*** Opening Information supplied ***

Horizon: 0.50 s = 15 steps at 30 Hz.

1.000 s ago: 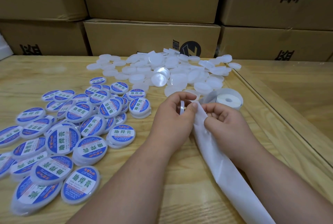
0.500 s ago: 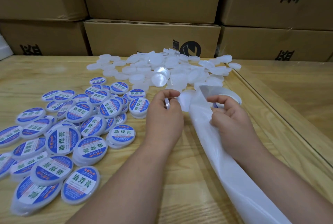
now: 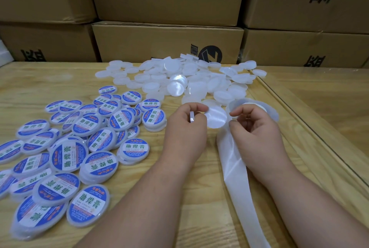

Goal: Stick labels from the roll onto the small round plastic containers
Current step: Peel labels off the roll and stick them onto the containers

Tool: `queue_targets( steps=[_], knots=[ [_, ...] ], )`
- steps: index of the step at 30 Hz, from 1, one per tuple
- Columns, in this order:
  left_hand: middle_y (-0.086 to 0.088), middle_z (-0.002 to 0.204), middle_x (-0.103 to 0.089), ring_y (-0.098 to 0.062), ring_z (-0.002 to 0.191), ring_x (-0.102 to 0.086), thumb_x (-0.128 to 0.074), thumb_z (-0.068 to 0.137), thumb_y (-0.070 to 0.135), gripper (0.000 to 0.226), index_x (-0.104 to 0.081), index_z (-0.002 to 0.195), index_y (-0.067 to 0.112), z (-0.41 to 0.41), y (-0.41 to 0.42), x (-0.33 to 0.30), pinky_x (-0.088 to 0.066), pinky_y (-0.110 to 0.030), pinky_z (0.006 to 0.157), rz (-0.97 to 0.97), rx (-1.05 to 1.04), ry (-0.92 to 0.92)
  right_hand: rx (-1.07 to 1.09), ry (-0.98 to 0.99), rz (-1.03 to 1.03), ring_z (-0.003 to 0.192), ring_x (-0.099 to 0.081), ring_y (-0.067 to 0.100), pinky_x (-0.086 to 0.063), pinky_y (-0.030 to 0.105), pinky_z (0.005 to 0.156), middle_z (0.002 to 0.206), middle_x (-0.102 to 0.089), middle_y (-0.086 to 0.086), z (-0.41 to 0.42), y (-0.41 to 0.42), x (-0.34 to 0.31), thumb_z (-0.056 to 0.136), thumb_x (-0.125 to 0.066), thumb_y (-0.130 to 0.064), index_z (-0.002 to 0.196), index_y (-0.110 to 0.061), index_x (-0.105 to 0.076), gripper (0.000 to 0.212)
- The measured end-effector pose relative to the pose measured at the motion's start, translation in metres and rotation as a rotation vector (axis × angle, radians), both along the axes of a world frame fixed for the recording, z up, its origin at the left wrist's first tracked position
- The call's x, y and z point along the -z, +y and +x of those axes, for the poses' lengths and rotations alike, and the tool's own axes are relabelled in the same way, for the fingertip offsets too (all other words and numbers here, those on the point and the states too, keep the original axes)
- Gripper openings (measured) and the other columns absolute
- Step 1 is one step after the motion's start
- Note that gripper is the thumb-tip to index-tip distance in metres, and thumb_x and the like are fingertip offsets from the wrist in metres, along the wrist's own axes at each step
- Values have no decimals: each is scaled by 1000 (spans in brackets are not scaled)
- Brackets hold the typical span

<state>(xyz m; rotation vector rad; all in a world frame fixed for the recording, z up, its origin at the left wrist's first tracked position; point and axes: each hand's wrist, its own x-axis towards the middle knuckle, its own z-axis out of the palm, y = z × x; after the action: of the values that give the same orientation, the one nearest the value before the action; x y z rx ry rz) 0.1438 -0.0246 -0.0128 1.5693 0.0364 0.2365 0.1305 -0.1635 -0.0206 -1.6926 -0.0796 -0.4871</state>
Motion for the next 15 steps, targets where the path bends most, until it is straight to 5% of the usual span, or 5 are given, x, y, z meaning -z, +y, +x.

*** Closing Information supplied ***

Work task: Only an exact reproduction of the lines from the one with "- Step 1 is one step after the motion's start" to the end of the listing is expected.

Expected output:
- Step 1 is one step after the motion's start
- Note that gripper is the thumb-tip to index-tip distance in metres, and thumb_x and the like are fingertip offsets from the wrist in metres, along the wrist's own axes at each step
- Values have no decimals: each is scaled by 1000 (spans in brackets are not scaled)
- Brackets hold the typical span

<state>(xyz m; rotation vector rad; all in a world frame fixed for the recording, z up, its origin at the left wrist's first tracked position; point and axes: each hand's wrist, its own x-axis towards the middle knuckle, its own z-axis out of the palm, y = z × x; after the action: of the values that give the same orientation, the one nearest the value before the action; x y z rx ry rz) 0.1438 -0.0246 -0.0128 1.5693 0.0364 0.2365 0.1305 -0.1635 -0.0206 -1.6926 -0.0796 -0.4871</state>
Motion for the next 15 steps, targets where the path bends most, until it is straight to 5% of the usual span, or 5 are given, x, y, z meaning -z, +y, +x.

This exercise has nothing further to it.